Exercise brief »
Which lines belong in your copy? Those from the start of the data through the line with "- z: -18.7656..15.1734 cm", exactly as written, without any pictures.

Material for this exercise »
• • • • • • •

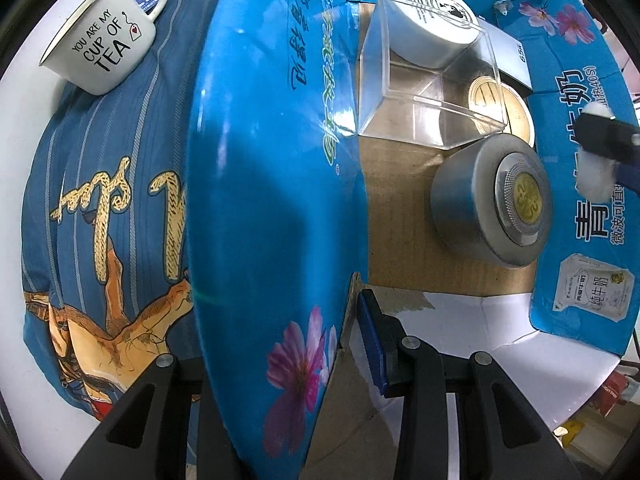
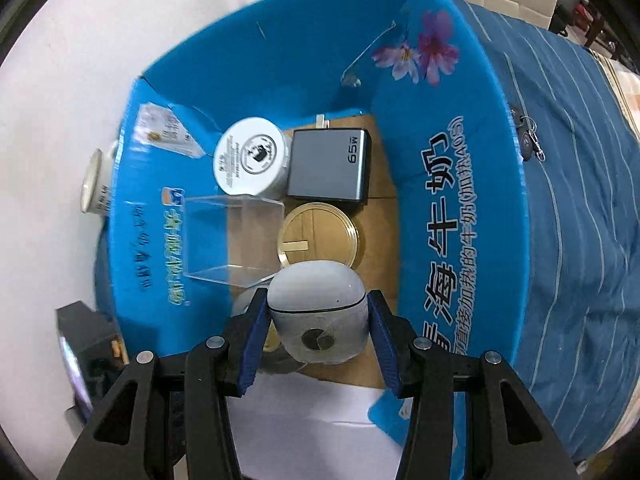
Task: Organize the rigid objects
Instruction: 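Carry the earbud case into the box and release it beside the gold tin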
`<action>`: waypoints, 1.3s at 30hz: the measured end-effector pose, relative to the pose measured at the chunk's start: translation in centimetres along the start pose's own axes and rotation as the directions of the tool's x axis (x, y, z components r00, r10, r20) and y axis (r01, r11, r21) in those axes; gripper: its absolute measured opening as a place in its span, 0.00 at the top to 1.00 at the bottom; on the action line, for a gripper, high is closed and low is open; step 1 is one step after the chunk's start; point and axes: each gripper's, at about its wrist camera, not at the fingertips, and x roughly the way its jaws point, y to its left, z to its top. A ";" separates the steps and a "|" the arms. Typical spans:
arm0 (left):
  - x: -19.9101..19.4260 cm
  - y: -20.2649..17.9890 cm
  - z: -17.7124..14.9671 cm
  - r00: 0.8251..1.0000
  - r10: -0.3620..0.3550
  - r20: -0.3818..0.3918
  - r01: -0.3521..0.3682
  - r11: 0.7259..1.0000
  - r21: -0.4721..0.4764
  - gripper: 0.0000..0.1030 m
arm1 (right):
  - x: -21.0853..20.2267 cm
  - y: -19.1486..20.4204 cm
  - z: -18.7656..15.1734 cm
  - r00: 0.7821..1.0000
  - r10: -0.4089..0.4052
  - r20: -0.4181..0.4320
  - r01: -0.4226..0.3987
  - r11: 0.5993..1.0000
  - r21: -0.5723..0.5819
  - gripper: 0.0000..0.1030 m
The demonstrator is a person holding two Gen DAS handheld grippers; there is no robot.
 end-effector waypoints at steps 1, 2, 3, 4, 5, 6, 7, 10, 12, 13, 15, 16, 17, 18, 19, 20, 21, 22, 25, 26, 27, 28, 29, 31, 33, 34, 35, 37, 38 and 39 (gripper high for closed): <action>0.1 0.1 0.1 1.000 -0.001 -0.002 0.001 1.000 -0.001 0.67 | 0.2 0.0 0.1 1.000 -0.011 -0.001 0.011 1.000 -0.001 0.50; 0.1 0.2 0.1 1.000 -0.003 -0.003 0.003 1.000 -0.002 0.67 | 0.7 0.1 0.2 0.999 -0.048 -0.006 0.048 0.999 -0.010 0.50; 0.1 0.5 0.1 1.000 -0.005 -0.003 0.005 1.000 -0.003 0.67 | 1.2 0.0 0.3 0.997 -0.076 -0.008 0.076 0.997 -0.010 0.50; 0.2 0.4 0.2 1.000 -0.009 -0.004 0.009 1.000 -0.001 0.67 | 1.6 0.0 0.3 0.996 -0.092 -0.013 0.091 0.996 -0.017 0.51; 0.2 0.4 0.2 1.000 -0.006 -0.004 0.006 1.000 -0.001 0.67 | 1.8 0.2 0.3 0.994 -0.106 -0.017 0.106 0.994 -0.024 0.51; 0.2 0.4 0.2 1.000 -0.007 -0.005 0.007 1.000 -0.003 0.67 | 2.2 0.4 0.2 0.992 -0.124 -0.022 0.123 0.992 -0.035 0.51; 0.3 0.5 0.2 1.000 -0.010 -0.007 0.010 1.000 -0.007 0.67 | 2.7 0.5 0.1 0.991 -0.134 -0.030 0.133 0.990 -0.045 0.51; 0.3 0.7 0.1 1.000 -0.013 -0.007 0.013 1.000 -0.007 0.67 | 3.9 0.5 -0.1 0.989 -0.133 -0.064 0.131 0.990 -0.047 0.51; 0.2 0.7 0.1 1.000 -0.014 -0.007 0.014 1.000 -0.009 0.67 | 4.8 0.2 -0.4 0.989 -0.107 -0.100 0.104 0.994 -0.031 0.51; 0.2 0.8 0.1 1.000 -0.015 -0.007 0.015 1.000 -0.009 0.67 | 5.0 0.1 -0.4 0.990 -0.093 -0.105 0.091 0.996 -0.027 0.51; 0.2 0.9 0.1 1.000 -0.019 -0.008 0.019 1.000 -0.012 0.67 | 5.6 -0.2 -0.6 0.991 -0.063 -0.120 0.061 0.998 -0.019 0.51; 0.1 0.9 0.2 1.000 -0.016 -0.006 0.016 1.000 -0.010 0.67 | 5.8 -0.3 -0.7 0.990 -0.056 -0.128 0.054 0.998 -0.019 0.51; 0.1 1.0 0.2 1.000 -0.017 -0.007 0.017 1.000 -0.011 0.67 | 6.1 -0.5 -0.7 0.989 -0.046 -0.138 0.044 0.999 -0.017 0.51; 0.1 1.0 0.3 1.000 -0.018 -0.008 0.018 1.000 -0.012 0.67 | 6.5 -0.6 -0.8 0.988 -0.033 -0.151 0.031 0.999 -0.015 0.50; 0.1 1.1 0.3 1.000 -0.018 -0.008 0.018 1.000 -0.011 0.67 | 6.8 -0.7 -0.7 0.987 -0.028 -0.158 0.026 1.000 -0.013 0.50; 0.1 1.1 0.2 1.000 -0.017 -0.007 0.017 1.000 -0.009 0.67 | 6.9 -0.7 -0.7 0.988 -0.025 -0.154 0.024 1.000 -0.012 0.50; 0.1 1.1 0.2 1.000 -0.015 -0.006 0.015 1.000 -0.007 0.67 | 7.0 -0.7 -0.8 0.988 -0.025 -0.152 0.023 1.000 -0.014 0.50; 0.1 1.2 0.2 1.000 -0.016 -0.006 0.016 1.000 -0.008 0.67 | 7.0 -0.7 -0.7 0.988 -0.026 -0.149 0.024 1.000 -0.016 0.50; 0.1 1.1 0.1 1.000 -0.016 -0.007 0.016 1.000 -0.008 0.67 | 7.1 -0.8 -0.7 0.989 -0.031 -0.146 0.029 1.000 -0.012 0.50; 0.2 1.0 0.1 1.000 -0.015 -0.007 0.015 1.000 -0.007 0.67 | 7.0 -0.7 -0.7 0.989 -0.032 -0.146 0.031 0.999 -0.010 0.50; 0.2 1.0 0.2 1.000 -0.015 -0.006 0.015 1.000 -0.006 0.67 | 7.0 -0.7 -0.7 0.989 -0.033 -0.147 0.032 0.999 -0.008 0.50; 0.2 0.9 0.2 1.000 -0.014 -0.006 0.014 1.000 -0.006 0.67 | 6.6 -1.0 -0.3 0.989 -0.035 -0.146 0.034 0.999 -0.007 0.50; 0.2 0.9 0.2 1.000 -0.014 -0.006 0.014 1.000 -0.006 0.67 | 6.4 -0.9 -0.3 0.989 -0.040 -0.146 0.039 0.999 -0.009 0.50; 0.2 0.9 0.2 1.000 -0.014 -0.006 0.014 1.000 -0.006 0.67 | 5.9 -0.4 -0.2 0.987 -0.060 -0.148 0.057 0.998 -0.025 0.50; 0.2 0.9 0.2 1.000 -0.014 -0.006 0.014 1.000 -0.005 0.67 | 5.8 -0.2 -0.2 0.987 -0.074 -0.145 0.069 0.997 -0.033 0.49; 0.2 0.8 0.2 1.000 -0.014 -0.006 0.014 1.000 -0.005 0.67 | 5.6 -0.1 -0.2 0.986 -0.075 -0.147 0.070 0.997 -0.039 0.49; 0.2 0.8 0.1 1.000 -0.013 -0.005 0.013 1.000 -0.003 0.67 | 5.3 0.1 -0.4 0.988 -0.066 -0.142 0.061 0.997 -0.039 0.45; 0.2 0.7 0.1 1.000 -0.012 -0.005 0.012 1.000 -0.002 0.67 | 4.4 0.7 -0.4 0.991 -0.075 -0.111 0.069 0.996 -0.060 0.40; 0.2 0.7 0.1 1.000 -0.012 -0.005 0.012 1.000 -0.002 0.67 | 3.8 0.8 -0.7 0.992 -0.078 -0.101 0.071 0.995 -0.068 0.35; 0.1 0.7 0.1 1.000 -0.011 -0.005 0.011 1.000 -0.001 0.67 | 3.3 1.2 -0.7 0.994 -0.061 -0.090 0.055 0.996 -0.075 0.27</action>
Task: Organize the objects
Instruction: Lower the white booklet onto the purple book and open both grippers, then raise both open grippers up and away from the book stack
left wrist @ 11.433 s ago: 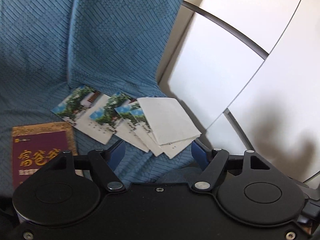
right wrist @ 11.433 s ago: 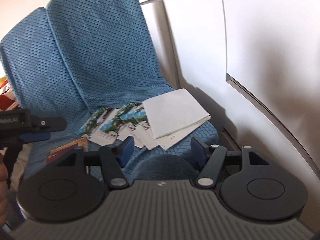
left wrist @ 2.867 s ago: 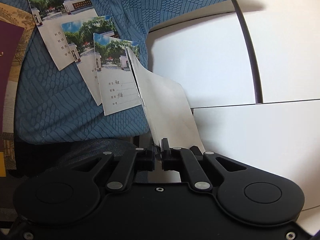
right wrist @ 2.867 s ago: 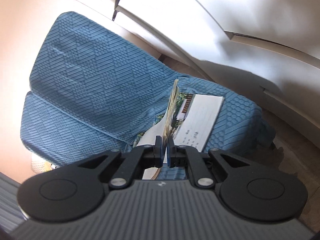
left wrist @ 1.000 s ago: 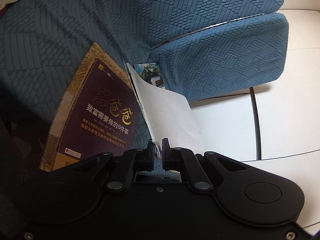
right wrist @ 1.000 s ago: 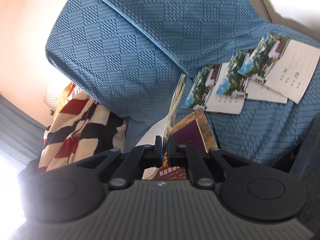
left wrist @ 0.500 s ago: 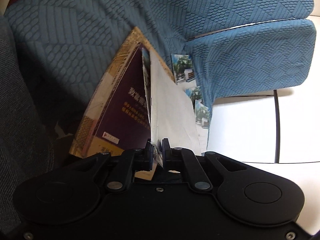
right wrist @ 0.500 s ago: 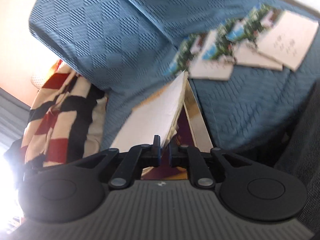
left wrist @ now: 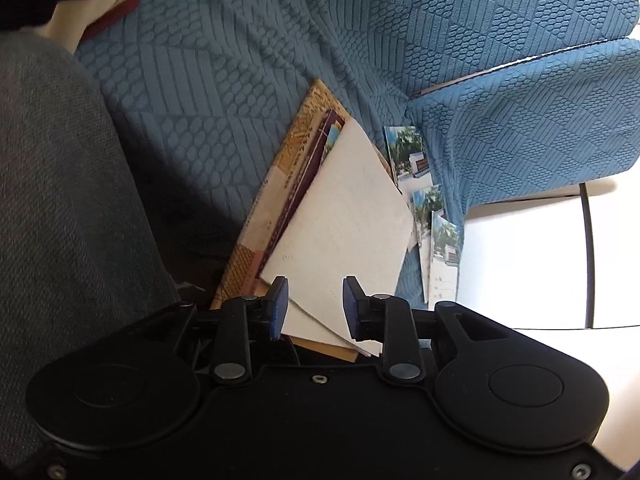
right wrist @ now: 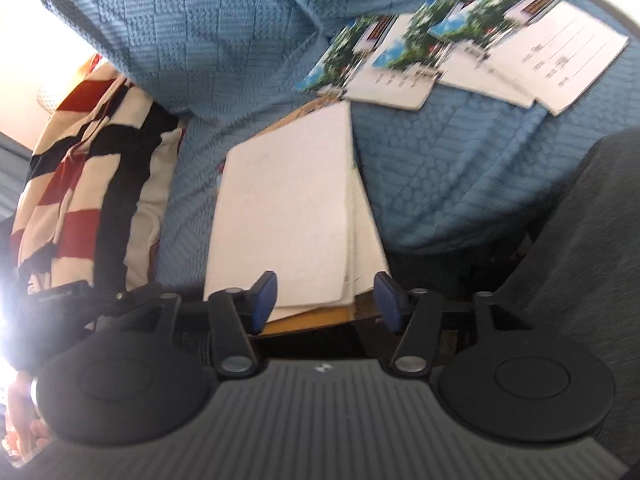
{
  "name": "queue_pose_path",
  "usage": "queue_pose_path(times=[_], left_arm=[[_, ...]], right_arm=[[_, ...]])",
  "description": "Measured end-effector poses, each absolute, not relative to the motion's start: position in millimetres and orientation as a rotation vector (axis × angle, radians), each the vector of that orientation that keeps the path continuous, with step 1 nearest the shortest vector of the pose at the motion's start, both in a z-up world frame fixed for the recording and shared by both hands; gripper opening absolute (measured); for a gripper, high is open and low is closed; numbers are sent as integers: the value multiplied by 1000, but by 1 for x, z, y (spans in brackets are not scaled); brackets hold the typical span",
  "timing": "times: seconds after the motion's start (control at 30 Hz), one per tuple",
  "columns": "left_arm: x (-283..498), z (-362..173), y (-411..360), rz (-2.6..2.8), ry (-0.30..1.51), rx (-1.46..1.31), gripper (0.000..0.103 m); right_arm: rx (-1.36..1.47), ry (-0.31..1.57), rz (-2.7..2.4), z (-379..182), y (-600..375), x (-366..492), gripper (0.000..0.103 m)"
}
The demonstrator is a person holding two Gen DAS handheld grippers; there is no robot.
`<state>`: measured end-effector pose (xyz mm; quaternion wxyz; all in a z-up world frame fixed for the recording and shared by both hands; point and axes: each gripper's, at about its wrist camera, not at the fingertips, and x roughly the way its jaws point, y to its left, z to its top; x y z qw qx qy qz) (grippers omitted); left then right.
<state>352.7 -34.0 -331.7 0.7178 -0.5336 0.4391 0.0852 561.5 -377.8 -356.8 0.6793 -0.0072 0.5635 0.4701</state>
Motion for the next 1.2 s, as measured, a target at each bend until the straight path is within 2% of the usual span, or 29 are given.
queue_pose_path(times=[0.13, 0.43, 0.9, 1.07, 1.2], left_arm=[[365, -339, -39, 180, 978, -1155, 28], [400, -345, -63, 250, 1028, -917, 32], [405, -349, -69, 213, 1039, -858, 31], [399, -346, -70, 198, 1031, -869, 18], [398, -347, -74, 152, 1050, -878, 14]], right_arm=[[-51, 1217, 1044, -362, -367, 562, 60], [-186, 1083, 1035, -370, -336, 546, 58], [-255, 1099, 1030, -389, -329, 533, 58], [-277, 1096, 1056, -385, -330, 527, 46], [-257, 1119, 1101, -381, -332, 524, 25]])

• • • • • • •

Answer box »
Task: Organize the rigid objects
Instruction: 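Carry the earbud case into the box and release it beside the gold tin
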`<action>`: waypoints, 1.3s at 30hz: the measured end-effector pose, relative to the pose measured at the chunk's start: translation in centimetres along the start pose's own axes and rotation as the directions of the tool's x axis (x, y, z components r00, r10, r20) and y axis (r01, r11, r21) in those axes; gripper: its absolute measured opening as a place in its span, 0.00 at the top to 1.00 at the bottom; on the action line, for a gripper, high is closed and low is open; step 1 is one step after the chunk's start; point and axes: each gripper's, at about its wrist camera, not at the fingertips, and x roughly the way its jaws point, y to its left, z to its top. A ";" separates the steps and a "|" the arms. Typical spans:
arm0 (left):
  - x: -19.9101..19.4260 cm
  - y: -20.2649..17.9890 cm
  - z: -17.7124..14.9671 cm
  - r00: 0.8251..1.0000
  - r10: -0.3620..0.3550
  - r20: -0.3818..0.3918
  - r01: -0.3521..0.3682
  - r11: 0.7259..1.0000
  - r21: -0.4721..0.4764
  - gripper: 0.0000..0.1030 m
arm1 (right):
  - x: -21.0853..20.2267 cm
  - y: -19.1486..20.4204 cm
  - z: -18.7656..15.1734 cm

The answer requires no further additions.